▶ _THE TASK_
Whenever a line below holds the word "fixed", count it once; report the total and nothing else.
**** AVAILABLE DATA
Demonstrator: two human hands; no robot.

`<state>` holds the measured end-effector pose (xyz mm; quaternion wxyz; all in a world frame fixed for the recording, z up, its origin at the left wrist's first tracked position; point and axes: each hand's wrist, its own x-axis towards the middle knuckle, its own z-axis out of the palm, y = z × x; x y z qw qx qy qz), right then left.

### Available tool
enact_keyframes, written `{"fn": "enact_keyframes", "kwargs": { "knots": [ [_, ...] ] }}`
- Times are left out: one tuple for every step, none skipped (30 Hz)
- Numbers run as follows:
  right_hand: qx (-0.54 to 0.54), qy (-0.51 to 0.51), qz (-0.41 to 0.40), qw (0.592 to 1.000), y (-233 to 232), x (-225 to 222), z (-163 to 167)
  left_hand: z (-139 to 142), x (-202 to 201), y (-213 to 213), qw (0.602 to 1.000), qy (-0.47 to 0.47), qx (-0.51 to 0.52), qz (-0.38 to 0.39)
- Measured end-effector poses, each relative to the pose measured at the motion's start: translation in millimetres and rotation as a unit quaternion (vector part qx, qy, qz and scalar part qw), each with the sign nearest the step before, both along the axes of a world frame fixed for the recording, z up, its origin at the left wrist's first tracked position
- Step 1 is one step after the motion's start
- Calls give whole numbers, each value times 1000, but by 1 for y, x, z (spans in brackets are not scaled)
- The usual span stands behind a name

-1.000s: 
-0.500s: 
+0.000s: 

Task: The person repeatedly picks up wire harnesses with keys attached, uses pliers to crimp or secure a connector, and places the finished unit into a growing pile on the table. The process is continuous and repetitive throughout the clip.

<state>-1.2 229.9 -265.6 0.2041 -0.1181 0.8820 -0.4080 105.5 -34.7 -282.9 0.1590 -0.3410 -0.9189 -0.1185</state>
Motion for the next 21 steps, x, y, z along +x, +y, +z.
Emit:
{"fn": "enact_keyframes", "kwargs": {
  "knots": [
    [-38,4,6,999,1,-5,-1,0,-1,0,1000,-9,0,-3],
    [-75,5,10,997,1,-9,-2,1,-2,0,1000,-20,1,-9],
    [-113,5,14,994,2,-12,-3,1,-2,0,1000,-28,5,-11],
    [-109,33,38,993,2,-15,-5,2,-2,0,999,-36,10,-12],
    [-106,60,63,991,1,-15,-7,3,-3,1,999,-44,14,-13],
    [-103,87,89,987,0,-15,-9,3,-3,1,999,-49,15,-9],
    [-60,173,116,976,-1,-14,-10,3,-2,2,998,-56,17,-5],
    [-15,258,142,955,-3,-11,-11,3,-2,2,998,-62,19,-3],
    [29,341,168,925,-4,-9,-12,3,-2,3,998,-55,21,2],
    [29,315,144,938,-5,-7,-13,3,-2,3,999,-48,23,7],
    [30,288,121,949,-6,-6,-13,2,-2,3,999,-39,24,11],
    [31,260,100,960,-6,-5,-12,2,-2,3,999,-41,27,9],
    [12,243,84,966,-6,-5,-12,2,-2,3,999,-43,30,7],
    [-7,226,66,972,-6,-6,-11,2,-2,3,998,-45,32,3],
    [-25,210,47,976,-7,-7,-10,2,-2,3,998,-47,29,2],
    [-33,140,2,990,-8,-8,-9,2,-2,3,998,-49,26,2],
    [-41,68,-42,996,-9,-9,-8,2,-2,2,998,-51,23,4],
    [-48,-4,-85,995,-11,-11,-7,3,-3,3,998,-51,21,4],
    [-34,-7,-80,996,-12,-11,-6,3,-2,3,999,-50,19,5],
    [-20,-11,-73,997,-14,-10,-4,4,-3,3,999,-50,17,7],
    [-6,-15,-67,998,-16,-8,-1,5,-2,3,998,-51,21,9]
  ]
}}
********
▶ _PROBLEM SOLUTION_
2